Consiglio di Stato, Sez.III - Sentenza del 20 luglio 2016, n.3299

Territorio e autonomie locali
20 Luglio 2016
Categoria 
13 Attività contrattuali della P.A.13.05 Provvedimenti interdittivi antimafia
Principi enucleati dalla pronuncia 

Al di là delle previsioni dei ‘protocolli di legalità’ e degli obblighi da essi previsti, il condizionamento mafioso, ai sensi dell'art.91, comma 6, del d.lgs. n. 159 del 2011, si può desumere anche dalla presenza di un solo dipendente ‘infiltrato’, del quale la mafia si serva per controllare o guidare dall'esterno l'impresa, e da ciò che può risultare da atti investigativi (intercettazioni), frequentazioni, ed altri elementi sintomatici.
Il condizionamento si può altresì desumere anche dalla assunzione o dalla presenza di dipendenti aventi precedenti legati alla criminalità organizzata, pur quando non emergano specifici riscontri oggettivi sull'influenza delle scelte dell'impresa.
In presenza di tali situazioni, infatti, la Prefettura ben può trarre elementi per ritenere sussistente un fattore di inquinamento mafioso all'interno dell'impresa, in considerazione dell'atteggiamento dell'impresa, già sul piano della scelta dei suoi dipendenti.
Le imprese possono effettuare liberamente le assunzioni che meglio credano, qualora non abbiano o non intendano avere i rapporti economici con la pubblica amministrazione, disciplinati dal d.lgs. n.159 del 2011.
Ove però intendano avere tali rapporti, le imprese devono garantire la massima affidabilità, non solo nella selezione di amministratori e soci, ma anche dei dipendenti, e devono vigilare affinché nella loro organizzazione non vi siano dipendenti risultati contigui al mondo della criminalità organizzata.

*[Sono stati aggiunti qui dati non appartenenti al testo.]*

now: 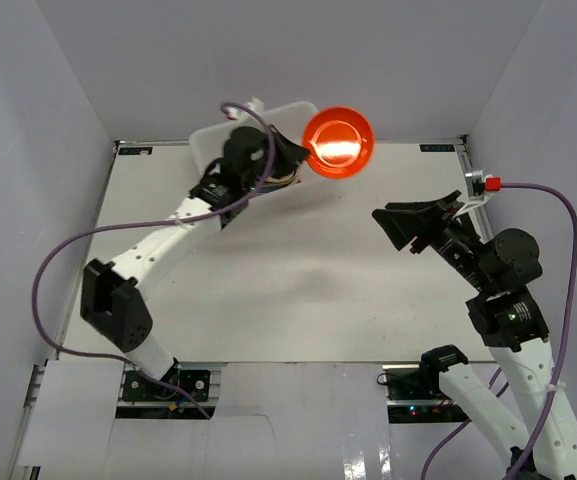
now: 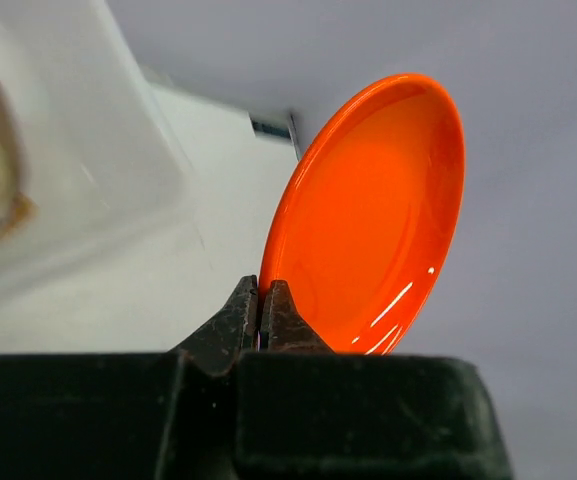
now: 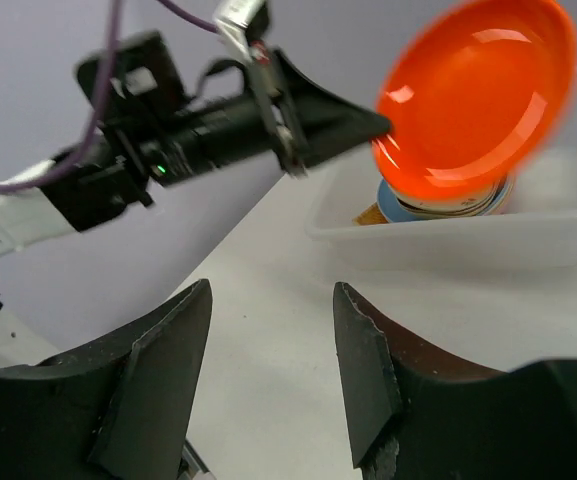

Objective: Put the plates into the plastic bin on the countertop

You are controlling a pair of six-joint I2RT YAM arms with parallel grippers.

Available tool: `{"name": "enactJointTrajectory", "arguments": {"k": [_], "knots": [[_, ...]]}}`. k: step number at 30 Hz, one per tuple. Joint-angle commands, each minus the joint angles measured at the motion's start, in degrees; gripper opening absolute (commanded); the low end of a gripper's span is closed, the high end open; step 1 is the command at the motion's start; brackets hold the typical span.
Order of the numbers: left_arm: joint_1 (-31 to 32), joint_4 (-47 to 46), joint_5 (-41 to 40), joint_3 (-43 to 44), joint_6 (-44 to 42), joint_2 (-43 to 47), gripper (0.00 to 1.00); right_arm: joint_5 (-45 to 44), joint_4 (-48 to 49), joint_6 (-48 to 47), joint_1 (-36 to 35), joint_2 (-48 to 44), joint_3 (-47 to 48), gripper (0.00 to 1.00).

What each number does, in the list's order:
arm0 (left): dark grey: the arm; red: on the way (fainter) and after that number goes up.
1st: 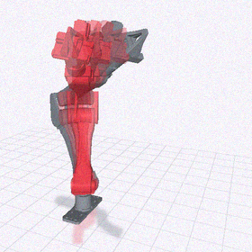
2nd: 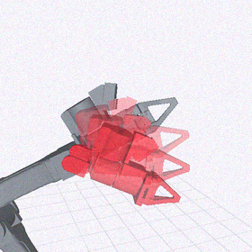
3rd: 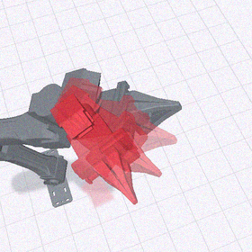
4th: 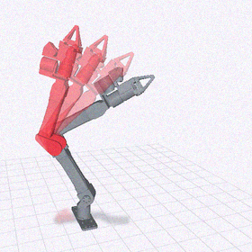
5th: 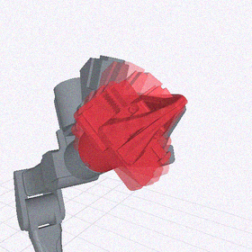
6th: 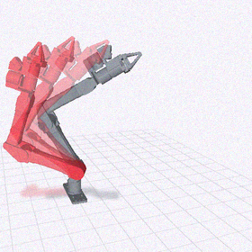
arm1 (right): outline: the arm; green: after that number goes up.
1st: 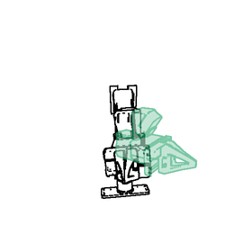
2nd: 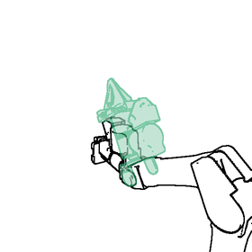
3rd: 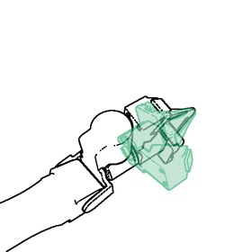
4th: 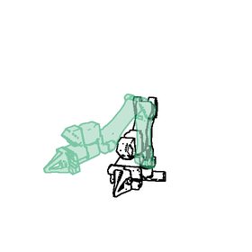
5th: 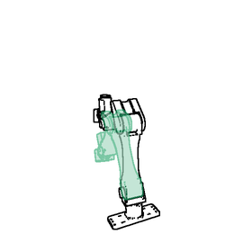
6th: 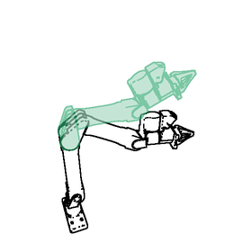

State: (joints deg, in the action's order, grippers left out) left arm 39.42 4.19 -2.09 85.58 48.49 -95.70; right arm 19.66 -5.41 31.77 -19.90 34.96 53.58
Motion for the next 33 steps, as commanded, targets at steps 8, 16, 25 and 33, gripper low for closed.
{"name": "enactJointTrajectory", "arguments": {"k": [8,16,25,33], "knots": [[-20.4,20.3,-2.5,4.1,-7.1,-0.3,0.00,2.2,8.1,2.5,-0.2,5.6,-3.8,0.57],[-22.2,22.3,-4.4,13.5,-7.4,-10.3,0.00,2.1,8.3,2.0,-0.8,8.5,-4.3,0.56],[-22.2,23.9,-5.6,19.0,-8.7,-16.1,0.00,0.8,9.2,1.4,-2.4,11.0,-4.8,0.56],[-22.3,24.5,-5.0,21.5,-10.5,-18.4,0.34,-0.2,10.1,1.2,-4.5,13.0,-4.9,0.56]]}}
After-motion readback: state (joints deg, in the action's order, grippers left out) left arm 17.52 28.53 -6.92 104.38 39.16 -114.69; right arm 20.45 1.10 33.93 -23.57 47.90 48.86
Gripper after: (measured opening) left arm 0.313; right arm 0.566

Contrariamente a quanto ha rilevato il T.A.R., tuttavia, l'impresa che intenda intrattenere rapporti con la pubblica amministrazione – fondati sulla affidabilità necessaria ex lege – deve essere vigile e responsabile nella selezione dei dipendenti di cui si avvale.
Sia in sede di assunzione che nel corso dei rapporti di lavoro, infatti, essa si deve organizzare in modo tale da avere una struttura su cui non possa interferire la criminalità organizzata, ben potendo l'impresa far valere anche la giusta causa del recesso da rapporti di lavoro già instaurati, rappresentando che la loro prosecuzione, con chi ne sia risultato contiguo, può indurre la Prefettura a disporre misure interdittive.
La Prefettura del tutto ragionevolmente rileva la sussistenza del rischio di infiltrazioni, quando l'impresa – per disattenzione o per ‘quieto vivere’ – non abbia disposto controlli o abbia esercitato filtri selettivi sulle assunzioni (in un contesto per di più ad alta densità criminale).